Intended for healthcare professionals

Opinion Acute Perspective

David Oliver: Hunt’s call to cut time spent on NHS paperwork is a hypocritical soundbite

BMJ 2023; 383 doi: (Published 11 October 2023) Cite this as: BMJ 2023;383:p2310
  1. David Oliver, consultant in geriatrics and acute general medicine
  1. Berkshire
  1. davidoliver372{at}
    Follow David on Twitter @mancunianmedic

September saw newspaper reports of the chancellor, Jeremy Hunt, asking government departments to report on how much time frontline staff in key public services were spending on “non-core work” such as administration paperwork and “red tape.”1 He reiterated this in his Tory Party conference speech.2 He argued that the time spent on such tasks harmed productivity, even with extra resources, and that taxes might have to double if it wasn’t tackled.

Such calls are not new. Most recently, the NHS England workforce plan explicitly called for productivity gains in exchange for expanding staff numbers.3 And in every spending round the Treasury calls for efficiencies in exchange for funding uplifts, or indeed to compensate for cuts. Other public servants such as police officers or teachers often complain about the paperwork burden that stops them from focusing on their core job.

NHS clinicians are no exception. We’ve led initiatives before such as the “productive wards” initiative,4 to try to reduce admin and free us up for patients. One of the concerns raised repeatedly by NHS doctors about their morale, training, and retention is the time spent on admin jobs that add little value or don’t require the skills of a qualified doctor at the top of their grade.56

Dig deeper, however, and we can see that some paperwork is essential to professional practice and can’t just be disposed of in Hunt’s virtual shredder. And much of the rest is created by the government’s own actions.

For doctors, essential tasks include writing in a patient’s notes, reviewing and commenting on results, and corresponding with patients, families, and clinical colleagues about referrals, for instance. We also prepare reports for coroners’ inquests, respond to formal complaints, carry out reviews on serious incidents and preventable harms, and prepare discharge letters and prescriptions, as well as supervising and teaching junior doctors, students, and other staff groups and documenting their progress. And if doctors are involved in medical management and clinical leadership these roles require non-clinical admin time.
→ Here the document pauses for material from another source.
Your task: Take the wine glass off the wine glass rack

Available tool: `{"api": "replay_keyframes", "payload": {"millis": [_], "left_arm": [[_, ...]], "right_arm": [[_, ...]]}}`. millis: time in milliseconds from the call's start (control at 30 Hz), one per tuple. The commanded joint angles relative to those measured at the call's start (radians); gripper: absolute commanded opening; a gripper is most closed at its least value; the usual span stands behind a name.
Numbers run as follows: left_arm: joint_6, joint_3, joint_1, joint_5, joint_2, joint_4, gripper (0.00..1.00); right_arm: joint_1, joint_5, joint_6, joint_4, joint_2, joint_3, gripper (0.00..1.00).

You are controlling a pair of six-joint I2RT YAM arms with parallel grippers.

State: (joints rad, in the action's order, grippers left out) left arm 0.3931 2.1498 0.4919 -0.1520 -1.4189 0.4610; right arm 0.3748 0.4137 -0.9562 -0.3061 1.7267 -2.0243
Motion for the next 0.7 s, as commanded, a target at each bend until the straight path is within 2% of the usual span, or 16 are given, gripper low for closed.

I realise that some of this work could be reduced or made more efficient—for instance, by using voice recognition software or scribes, using artificial intelligence to flag abnormal results, or avoiding duplication and relying on existing documentation.78 But much of it does require a skilled professional’s expertise and accountability.

Reducing support

What Hunt fails to mention, as a previous long serving health secretary, is that he and the ministers who preceded and succeeded him relentlessly called for the NHS to cut its spending on managers and administrators, effectively disparaging their vital roles—even though they account for a lower proportion of staffing and spending in the NHS than most sectors or other world health systems.910 If you continue to reduce secretarial and admin support, especially when so much work is now done online, more of it will be dumped on clinicians themselves. Even using the term “frontline” to describe clinicians ignores the key roles played by “back office” staff in supporting their work.

The NHS also now faces very serious staffing gaps and a retention crisis due to worsening terms and conditions, plummeting morale, and a disjointed government response to the covid pandemic.1112 This means that more work falls on the staff who remain—including those in admin. Over several parliaments the government has pushed digital solutions, electronic patient records, and the move to a “paperless NHS” while repeatedly botching the implementation and contracting.1314 This has left many staff wrangling with fragmented electronic systems that are clunky, unintuitive, and not always compatible.

Then we have the slew of directives, targets, financial incentives, and regulatory requirements—some of them politically driven and based on little evidence, with no face validity to practitioners.15 Hunt’s own standards for ensuring that all patients had a senior weekend review (even when completely stable), the extra admin associated with the national “learning from deaths” programme that he introduced,16 and his own government’s requirements for medical revalidation to remain on the medical register17 are all cases in point.

The perennial soundbites about red tape, bureaucracy, and “non-core work” are designed to make headlines. But they’re not rooted in reality, and they deny the government’s own role in creating the problem.